To access the derived version for a step output, users can access the `version` field on the
`OutputContext` passed to the `handle_output` and `load_input` methods of `IOManager` and the
`has_output` method of `MemoizableIOManager`.
- Schedules that are executed using the new `DagsterDaemonScheduler` can now execute in any
timezone by adding an `execution_timezone` parameter to the schedule. Daylight Savings Time
transitions are also supported. See the
[Schedules Overview](http://docs.dagster.io/overview/schedules-sensors/schedules#timezones) for
more information and examples.
Dagit
- Countdown and refresh buttons have been added for pages with regular polling queries (e.g. Runs,
Schedules).
- Confirmation and progress dialogs are now presented when performing run terminations and
deletions. Additionally, hanging/orphaned runs can now be forced to terminate, by selecting
"Force termination immediately" in the run termination dialog.
- The Runs page now shows counts for "Queued" and "In progress" tabs, and individual run pages
show timing, tags, and configuration metadata.
- The backfill experience has been improved with means to view progress and terminate the entire
backfill via the partition set page. Additionally, errors related to backfills are now surfaced
more clearly.
- Shortcut hints are no longer displayed when attempting to use the screen capture command.
- The asset page has been revamped to include a table of events and enable organizing events by
partition. Asset key escaping issues in other views have been fixed as well.
- Miscellaneous bug fixes, frontend performance tweaks, and other improvements are also included.
Kubernetes/Helm
- The [Dagster Kubernetes documentation](https://legacy-docs.dagster.io/deploying/kubernetes) has been refreshed.
**Helm**
- We've added schema validation to our Helm chart.

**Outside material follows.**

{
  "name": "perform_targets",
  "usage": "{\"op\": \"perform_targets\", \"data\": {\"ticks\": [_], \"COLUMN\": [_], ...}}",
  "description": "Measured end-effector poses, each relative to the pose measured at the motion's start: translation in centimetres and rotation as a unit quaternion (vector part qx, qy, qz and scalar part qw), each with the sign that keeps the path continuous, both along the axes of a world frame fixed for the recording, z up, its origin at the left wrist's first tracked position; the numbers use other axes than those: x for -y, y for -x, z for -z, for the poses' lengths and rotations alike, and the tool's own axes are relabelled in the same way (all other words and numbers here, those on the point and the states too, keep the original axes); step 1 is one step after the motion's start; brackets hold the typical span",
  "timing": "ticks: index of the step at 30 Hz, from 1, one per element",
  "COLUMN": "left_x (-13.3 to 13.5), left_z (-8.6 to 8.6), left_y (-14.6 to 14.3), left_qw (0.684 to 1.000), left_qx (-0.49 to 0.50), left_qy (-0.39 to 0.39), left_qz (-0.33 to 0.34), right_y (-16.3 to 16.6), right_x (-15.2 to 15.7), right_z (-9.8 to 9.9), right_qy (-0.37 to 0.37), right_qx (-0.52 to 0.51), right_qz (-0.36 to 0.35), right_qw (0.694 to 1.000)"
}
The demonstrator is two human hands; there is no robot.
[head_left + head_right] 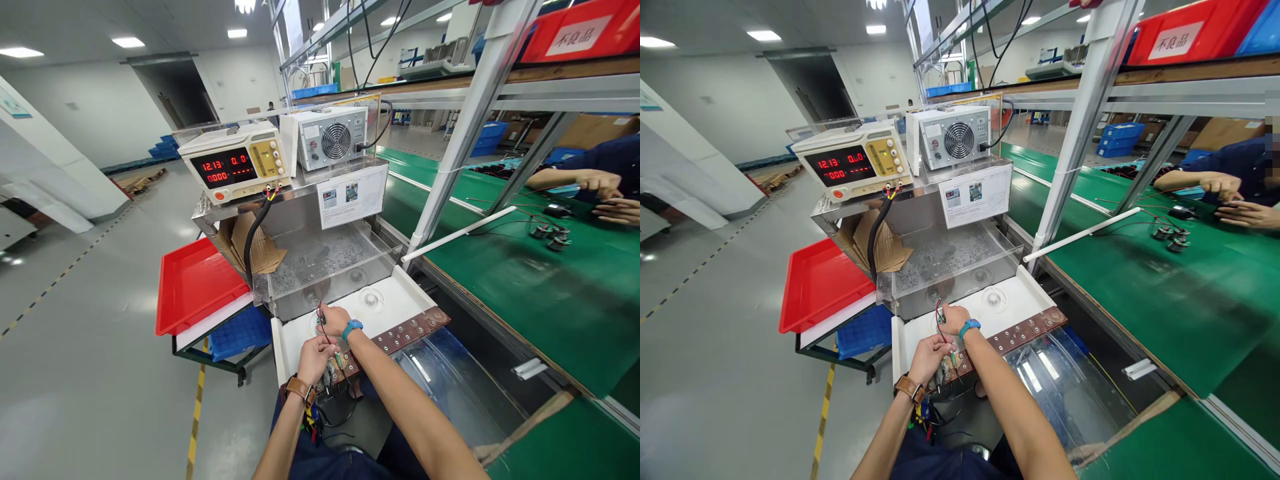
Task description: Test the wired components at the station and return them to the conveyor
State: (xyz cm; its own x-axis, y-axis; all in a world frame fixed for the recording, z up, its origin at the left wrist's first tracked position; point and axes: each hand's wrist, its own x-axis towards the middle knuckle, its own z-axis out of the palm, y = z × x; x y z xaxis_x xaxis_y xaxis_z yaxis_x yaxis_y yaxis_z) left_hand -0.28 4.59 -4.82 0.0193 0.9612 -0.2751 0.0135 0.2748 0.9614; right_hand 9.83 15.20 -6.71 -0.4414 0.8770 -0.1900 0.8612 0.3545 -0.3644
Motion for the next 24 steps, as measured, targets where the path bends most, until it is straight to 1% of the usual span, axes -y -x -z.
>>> {"op": "perform_targets", "data": {"ticks": [13,24], "left_x": [0.11,0.1], "left_z": [-0.26,-0.26], "left_y": [-0.17,-0.28], "left_qw": [1.0,1.0], "left_qx": [0.01,0.007], "left_qy": [0.0,-0.004], "left_qz": [-0.015,-0.027], "right_y": [0.36,0.63], "right_x": [0.52,0.57], "right_z": [-0.53,-0.26], "right_qy": [-0.018,-0.043], "right_qx": [-0.015,-0.029], "right_qz": [0.008,0.0], "right_qw": [1.0,0.999]}}
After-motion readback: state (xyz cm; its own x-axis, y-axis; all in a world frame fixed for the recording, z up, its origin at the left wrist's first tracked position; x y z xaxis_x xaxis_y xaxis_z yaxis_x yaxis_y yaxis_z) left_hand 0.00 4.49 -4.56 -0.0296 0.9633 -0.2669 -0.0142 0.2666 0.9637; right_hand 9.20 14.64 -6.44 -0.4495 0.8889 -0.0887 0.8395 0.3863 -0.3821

You can now check that your values YAML file is
correct by running:
bash
helm lint helm/dagster -f helm/dagster/values.yaml
- Added support for resource annotations throughout our Helm chart.
- Added Helm deployment of the dagster daemon & daemon scheduler.
- Added Helm support for configuring a compute log manager in your dagster instance.
- User code deployments now include a user `ConfigMap` by default.
- Changed the default liveness probe for Dagit to use `httpGet "/dagit_info"` instead of
`tcpSocket:80`
**Dagster-K8s [Kubernetes]**
- Added support for user code deployments on Kubernetes.
- Added support for tagging pipeline executions.
- Fixes to support version 12.0.0 of the Python Kubernetes client.
- Improved implementation of Kubernetes+Dagster retries.
- Many logging improvements to surface debugging information and failures in the structured event
log.
**Dagster-Celery-K8s**
- Improved interrupt/termination handling in Celery workers.
Integrations & Libraries
- Added a new `dagster-docker` library with a `DockerRunLauncher` that launches each run in its own
Docker container. (See [Deploying with Docker docs](https://docs.dagster.io/examples/deploy_docker)
for an example.)
- Added support for AWS Athena. (Thanks jmsanders!)
- Added mocks for AWS S3, Athena, and Cloudwatch in tests. (Thanks jmsanders!)
- Allow setting of S3 endpoint through env variables. (Thanks marksteve!)
- Various bug fixes and new features for the Azure, Databricks, and Dask integrations.
- Added a `create_databricks_job_solid` for creating solids that launch Databricks jobs.